Our Relationship With Beauty

A young girl recently told me, “I want to wear makeup because I’m ugly.”

It pained me to hear such a beautiful, bubbly soul so nonchalantly degrade herself. It pained me to see how this worry about beauty is still plaguing girls. Not that I’m surprised. 

While there are notable figures and influencers who helpfully work to facilitate conversations to resolve our toxic relationship and obsession with beauty, the problem still persists. Because the truth is, there is still not enough diversity in our society and popular culture of what “beauty” looks like and means.

Of course, I reassured her that she is in fact very beautiful. 

As girls and women, we crave to be told we are beautiful, whether we admit this to ourselves or not. But really, it is often a rather empty and unhelpful compliment(?). This, I think we all know by now. We understand that it is far more valuable and significant to recognize the actual qualities of a person. 

We also understand that someone telling us we are beautiful will not necessarily make us feel anymore beautiful because feeling oneself truly beautiful and confident comes from within (#selflove). 

But how are we to move forward from this fixation on physical beauty when it is, nevertheless, the first thing people want to comment on, particularly when it comes to women? Of course, since we have been programmed from birth to yearn for such validation, it often makes us feel good when someone notices our beauty (so long as it’s not in a creepy 

way). But, nevertheless, the binary is drawn because the opposite of beauty is a lack thereof. 

This is why, especially during my formative childhood years, sometimes the mention of beauty at all was just as harmful as being called ugly. If a girl next to me is lauded for being beautiful while nothing is said about me, it would make me wonder if the lack of appreciation for my beauty inherently meant I was unattractive. Even if I were to be complimented on my intellect or character, I would assume it is simply to make up for my lack of beauty because we are so used to beauty holding primary importance when it comes to the value of women. 

It is truly this power of judgment which perpetuates this cycle of comparison and insecurity. Because really who is to judge who or what is beautiful or not? Of course, it is easy to recognize another’s aesthetic beauty, but I propose true beauty lies in the soul and in the simple act of existing. Beauty in its fullest form lies in exactly how we choose to exist and progress through this life.

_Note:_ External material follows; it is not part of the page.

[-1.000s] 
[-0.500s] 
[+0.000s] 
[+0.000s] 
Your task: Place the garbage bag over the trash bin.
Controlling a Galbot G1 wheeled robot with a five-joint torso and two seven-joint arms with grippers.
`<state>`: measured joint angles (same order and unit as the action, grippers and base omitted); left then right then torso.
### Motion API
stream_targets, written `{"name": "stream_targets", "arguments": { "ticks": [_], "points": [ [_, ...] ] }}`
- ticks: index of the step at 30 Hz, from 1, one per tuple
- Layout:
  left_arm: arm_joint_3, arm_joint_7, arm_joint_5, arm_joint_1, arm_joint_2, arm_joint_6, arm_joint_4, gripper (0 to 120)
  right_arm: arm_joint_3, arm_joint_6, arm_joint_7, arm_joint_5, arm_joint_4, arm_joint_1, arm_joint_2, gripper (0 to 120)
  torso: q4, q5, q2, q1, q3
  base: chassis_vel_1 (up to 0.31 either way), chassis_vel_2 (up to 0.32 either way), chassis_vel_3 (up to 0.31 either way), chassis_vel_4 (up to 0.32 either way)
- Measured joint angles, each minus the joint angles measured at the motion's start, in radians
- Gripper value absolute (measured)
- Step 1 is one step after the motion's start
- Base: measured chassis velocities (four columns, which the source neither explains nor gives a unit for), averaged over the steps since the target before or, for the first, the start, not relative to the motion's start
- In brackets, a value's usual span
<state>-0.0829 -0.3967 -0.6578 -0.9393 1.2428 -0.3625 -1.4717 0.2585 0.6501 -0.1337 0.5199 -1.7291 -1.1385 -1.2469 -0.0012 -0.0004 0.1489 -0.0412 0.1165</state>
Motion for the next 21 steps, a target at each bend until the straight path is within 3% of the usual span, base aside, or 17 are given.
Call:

I asked her if she thinks I should wear makeup (I suppose in order to be more beautiful, by her logic). She replied, “No, because you already have a great face.” She explained she had never seen a face like mine because all the upperclassmen girls at her school wear makeup. 

But still, we are seemingly obsessed with beauty and being beautiful. Our beloved pop-culture figures and idols – the people we nominate to such a position of fame and influence – more often than not, meet the highest standards of beauty. And while these people certainly have talent, sometimes it feels like physical beauty is needed to validate the talent or make it relevant. 

And when it comes to makeup, we all know by now that it operates as an extension of one’s personality and style. But for women, I feel like there is so much pressure to wear makeup because it’s the “female” thing to do. Of course this is a rather dated notion, but it still stands today. As someone who doesn’t wear makeup, I feel like there is a subtle stigma that surrounds women who don’t wear makeup, such as that we don’t take care of ourselves.

Nevertheless, I find myself often debating about whether I should start wearing makeup, not for myself but simply to fit in more with womanhood. Because I guess if I try to beautify myself with makeup that’ll somehow make me more deserving of the title “woman” or better yet, “beautiful”. 

No matter how much we like to believe our society has surpassed this superficial preoccupation with physical beauty, the reality is we are still always reinforcing the binary everytime we bring it up and judge whether someone is pretty or not. And on the whole, our social media feeds are more concerned with how to achieve a certain style, makeup look or body, and not with how to cultivate our own desires and sense of identity. 

This isn’t to say it is evil to recognize another’s beauty because it is in our nature to be drawn to things which we deem beautiful, but it still remains true that, as a society, our relationship with beauty is not a wholly healthy one and the sooner we realize that, the better it will be for the girls to come.
I hope she never stops living boldly and freely because where there is life – pure, true life – there is beauty.